Bugtraq mailing list archives

Re: "Strip Script Tags" in FW-1 can be circumvented


From: james () JEDITECH COM (James Lin)
Date: Tue, 1 Feb 2000 11:55:02 -0800


On Mon, 31 Jan 2000, Jonah Kowall wrote:

      I don't consider this a bug in FW-1, but a bug in the products
navigator, and internet explorer.  These tags shouldn't be parsed, because

        Perhaps a bug or feature - they are adhering to the principle of
"flexible in what you accept." Browsers have always given a lot of leeway to
poorly written HTML and scripts, and authors expect them to behave that way
(whether that is good or bad is another debate)

The firewall should be just as flexible in order to recognize all errors.

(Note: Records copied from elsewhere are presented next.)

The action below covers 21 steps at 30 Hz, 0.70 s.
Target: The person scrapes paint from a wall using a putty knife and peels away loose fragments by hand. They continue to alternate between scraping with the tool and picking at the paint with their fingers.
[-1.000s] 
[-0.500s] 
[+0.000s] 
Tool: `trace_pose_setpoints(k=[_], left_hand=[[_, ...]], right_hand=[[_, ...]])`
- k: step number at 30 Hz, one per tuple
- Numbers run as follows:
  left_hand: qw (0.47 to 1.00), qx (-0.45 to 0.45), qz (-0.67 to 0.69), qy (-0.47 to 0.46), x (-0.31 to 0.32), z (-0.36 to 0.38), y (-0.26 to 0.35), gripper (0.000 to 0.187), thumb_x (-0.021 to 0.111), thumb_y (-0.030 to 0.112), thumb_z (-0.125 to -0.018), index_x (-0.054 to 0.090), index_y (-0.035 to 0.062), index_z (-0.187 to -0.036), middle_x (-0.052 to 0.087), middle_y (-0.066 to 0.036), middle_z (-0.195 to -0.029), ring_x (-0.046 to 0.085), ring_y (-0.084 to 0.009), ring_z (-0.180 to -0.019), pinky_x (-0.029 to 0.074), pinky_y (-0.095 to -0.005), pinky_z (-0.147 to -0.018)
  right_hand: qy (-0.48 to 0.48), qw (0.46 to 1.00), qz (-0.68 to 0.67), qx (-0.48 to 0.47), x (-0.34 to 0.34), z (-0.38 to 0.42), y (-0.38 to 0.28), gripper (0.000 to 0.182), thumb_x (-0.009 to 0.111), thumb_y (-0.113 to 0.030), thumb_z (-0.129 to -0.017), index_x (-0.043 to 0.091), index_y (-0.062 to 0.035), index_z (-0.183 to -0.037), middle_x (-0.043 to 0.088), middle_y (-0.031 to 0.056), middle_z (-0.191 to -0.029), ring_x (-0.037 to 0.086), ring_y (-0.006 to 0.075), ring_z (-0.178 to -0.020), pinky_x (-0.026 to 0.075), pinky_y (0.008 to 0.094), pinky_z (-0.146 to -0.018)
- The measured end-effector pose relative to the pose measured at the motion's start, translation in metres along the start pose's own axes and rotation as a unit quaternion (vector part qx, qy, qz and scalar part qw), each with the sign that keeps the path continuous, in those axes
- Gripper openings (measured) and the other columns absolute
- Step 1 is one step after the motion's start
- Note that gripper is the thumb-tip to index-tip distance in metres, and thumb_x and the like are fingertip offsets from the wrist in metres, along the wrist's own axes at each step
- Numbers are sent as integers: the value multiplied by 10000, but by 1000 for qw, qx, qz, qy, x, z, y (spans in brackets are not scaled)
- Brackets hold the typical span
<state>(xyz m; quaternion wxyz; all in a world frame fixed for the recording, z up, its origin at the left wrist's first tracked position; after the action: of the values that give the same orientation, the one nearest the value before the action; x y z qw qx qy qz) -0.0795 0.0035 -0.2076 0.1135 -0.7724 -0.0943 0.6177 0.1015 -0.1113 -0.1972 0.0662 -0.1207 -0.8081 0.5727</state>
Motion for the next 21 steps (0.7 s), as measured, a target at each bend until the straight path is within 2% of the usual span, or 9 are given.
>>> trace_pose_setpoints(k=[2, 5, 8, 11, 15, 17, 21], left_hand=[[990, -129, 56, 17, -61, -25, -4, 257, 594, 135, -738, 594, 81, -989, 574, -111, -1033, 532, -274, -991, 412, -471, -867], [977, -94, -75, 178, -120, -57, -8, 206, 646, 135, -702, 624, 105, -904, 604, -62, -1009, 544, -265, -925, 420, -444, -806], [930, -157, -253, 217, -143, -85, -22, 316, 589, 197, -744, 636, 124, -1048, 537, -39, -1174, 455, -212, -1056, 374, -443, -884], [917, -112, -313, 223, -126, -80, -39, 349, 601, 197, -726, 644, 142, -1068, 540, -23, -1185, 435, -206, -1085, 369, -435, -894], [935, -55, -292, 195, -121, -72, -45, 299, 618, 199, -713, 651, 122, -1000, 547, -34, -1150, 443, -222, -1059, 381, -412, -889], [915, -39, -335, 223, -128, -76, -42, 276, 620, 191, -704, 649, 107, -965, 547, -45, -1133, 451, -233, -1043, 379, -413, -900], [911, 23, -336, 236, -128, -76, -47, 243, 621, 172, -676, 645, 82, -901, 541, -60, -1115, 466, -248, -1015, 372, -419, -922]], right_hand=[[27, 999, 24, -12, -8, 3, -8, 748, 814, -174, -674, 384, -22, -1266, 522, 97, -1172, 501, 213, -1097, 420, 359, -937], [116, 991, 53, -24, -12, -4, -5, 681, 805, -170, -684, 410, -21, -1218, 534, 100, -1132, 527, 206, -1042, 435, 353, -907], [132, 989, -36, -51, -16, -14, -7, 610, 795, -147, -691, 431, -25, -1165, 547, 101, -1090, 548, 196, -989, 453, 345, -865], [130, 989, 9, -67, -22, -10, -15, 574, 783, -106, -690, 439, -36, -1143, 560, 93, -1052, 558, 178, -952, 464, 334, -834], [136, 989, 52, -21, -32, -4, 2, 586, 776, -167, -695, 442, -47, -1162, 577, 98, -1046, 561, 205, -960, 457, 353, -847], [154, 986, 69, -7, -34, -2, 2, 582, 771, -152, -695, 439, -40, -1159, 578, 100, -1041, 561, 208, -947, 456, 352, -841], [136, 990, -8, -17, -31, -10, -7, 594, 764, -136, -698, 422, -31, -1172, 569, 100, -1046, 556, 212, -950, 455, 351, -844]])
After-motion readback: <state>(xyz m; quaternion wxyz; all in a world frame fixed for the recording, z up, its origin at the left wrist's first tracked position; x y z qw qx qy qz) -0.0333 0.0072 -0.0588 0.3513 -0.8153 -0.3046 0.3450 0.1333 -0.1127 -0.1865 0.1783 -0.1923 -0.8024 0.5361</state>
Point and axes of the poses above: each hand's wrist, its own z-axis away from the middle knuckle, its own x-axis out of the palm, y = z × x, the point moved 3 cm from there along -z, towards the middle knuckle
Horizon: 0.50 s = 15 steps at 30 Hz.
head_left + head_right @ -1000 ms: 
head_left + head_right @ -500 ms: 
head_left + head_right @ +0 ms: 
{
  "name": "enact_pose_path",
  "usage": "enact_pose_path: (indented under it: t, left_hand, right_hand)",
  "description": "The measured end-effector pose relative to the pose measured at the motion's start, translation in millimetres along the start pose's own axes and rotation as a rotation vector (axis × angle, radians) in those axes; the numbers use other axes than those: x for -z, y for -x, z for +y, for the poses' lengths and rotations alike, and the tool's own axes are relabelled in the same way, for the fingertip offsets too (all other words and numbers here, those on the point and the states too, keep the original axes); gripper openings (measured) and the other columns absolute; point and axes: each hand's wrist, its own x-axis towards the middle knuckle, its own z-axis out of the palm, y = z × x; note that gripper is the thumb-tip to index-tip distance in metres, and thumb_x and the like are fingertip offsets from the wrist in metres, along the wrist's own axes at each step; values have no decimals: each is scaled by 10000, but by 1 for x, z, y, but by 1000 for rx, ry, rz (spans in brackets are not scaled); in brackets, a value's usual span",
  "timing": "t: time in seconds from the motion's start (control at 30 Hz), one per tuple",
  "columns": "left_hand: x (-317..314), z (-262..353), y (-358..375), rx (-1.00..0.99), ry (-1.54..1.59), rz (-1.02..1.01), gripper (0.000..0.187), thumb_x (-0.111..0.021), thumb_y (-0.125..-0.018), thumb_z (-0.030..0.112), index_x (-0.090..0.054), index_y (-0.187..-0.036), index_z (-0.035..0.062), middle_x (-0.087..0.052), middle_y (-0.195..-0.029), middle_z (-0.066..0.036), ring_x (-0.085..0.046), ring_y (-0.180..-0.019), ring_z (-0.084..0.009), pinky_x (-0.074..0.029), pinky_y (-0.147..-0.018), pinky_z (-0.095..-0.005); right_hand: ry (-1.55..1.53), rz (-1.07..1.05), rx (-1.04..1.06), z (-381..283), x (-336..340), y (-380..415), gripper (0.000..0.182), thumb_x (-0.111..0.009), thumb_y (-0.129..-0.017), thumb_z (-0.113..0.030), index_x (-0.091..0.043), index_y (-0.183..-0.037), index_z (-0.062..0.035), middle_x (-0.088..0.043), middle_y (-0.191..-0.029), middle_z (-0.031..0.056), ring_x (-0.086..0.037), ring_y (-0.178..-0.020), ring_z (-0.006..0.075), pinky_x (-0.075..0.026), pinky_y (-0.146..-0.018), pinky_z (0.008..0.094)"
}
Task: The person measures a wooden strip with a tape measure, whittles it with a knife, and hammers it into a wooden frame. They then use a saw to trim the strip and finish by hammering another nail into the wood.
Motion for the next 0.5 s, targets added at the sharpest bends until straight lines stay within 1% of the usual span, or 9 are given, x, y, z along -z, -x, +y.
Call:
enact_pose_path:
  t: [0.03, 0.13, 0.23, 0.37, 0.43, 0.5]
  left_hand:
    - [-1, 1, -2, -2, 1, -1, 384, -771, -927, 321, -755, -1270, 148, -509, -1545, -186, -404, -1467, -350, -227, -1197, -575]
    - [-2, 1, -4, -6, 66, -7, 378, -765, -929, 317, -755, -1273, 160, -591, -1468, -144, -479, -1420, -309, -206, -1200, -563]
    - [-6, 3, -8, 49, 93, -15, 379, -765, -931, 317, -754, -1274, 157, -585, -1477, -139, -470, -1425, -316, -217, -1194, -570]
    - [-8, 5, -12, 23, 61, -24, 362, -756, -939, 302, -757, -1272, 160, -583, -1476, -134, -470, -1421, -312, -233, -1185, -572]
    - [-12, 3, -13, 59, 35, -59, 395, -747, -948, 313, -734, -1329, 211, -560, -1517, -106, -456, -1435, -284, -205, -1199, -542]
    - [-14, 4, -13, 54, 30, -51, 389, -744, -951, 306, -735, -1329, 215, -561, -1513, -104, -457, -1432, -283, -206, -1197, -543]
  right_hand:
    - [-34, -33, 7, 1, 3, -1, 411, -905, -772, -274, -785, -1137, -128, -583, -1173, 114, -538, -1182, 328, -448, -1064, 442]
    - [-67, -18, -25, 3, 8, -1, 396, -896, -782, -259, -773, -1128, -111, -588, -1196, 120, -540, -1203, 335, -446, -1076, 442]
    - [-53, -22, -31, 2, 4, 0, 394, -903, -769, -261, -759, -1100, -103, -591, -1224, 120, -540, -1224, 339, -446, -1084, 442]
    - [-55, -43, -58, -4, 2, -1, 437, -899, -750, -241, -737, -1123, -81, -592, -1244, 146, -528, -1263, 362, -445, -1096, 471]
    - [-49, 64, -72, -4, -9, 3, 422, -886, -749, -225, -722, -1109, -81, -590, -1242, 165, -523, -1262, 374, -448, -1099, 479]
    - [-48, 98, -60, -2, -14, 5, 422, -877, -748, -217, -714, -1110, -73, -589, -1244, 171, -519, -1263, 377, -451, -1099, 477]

In
this case I expect firewall to either strip the SCRIPT tag, or deny access to
this document because it contains illegal HTML - just as it would if the user
tried to access a malformed URL.

Keep in mind exploits often take advantage of bugs or deficiences in
protocols, and isn't that what a firewall is supposed to protect
against?:=)

-James

-----Original Message-----
From: Arne Vidstrom [mailto:arne.vidstrom () NTSECURITY NU]
Sent: Saturday, January 29, 2000 8:52 AM
To: BUGTRAQ () SECURITYFOCUS COM
Subject: "Strip Script Tags" in FW-1 can be circumvented


Hi all,

The "Strip Script Tags" in FW-1 can be circumvented by adding an extra <
before the <SCRIPT> tag like in this code:

<HTML>
<HEAD>
<<SCRIPT LANGUAGE="JavaScript">
alert("hello world")
</SCRIPT>
</HEAD>
<BODY>
test
</BODY>
</HTML>

This code will pass unchanged, and still execute in both Navigator and
Explorer. I tried this on version 3.0 of FW-1 (on Windows NT 4.0) but I'm
not able to check it on version 4.0 since I don't have access to it.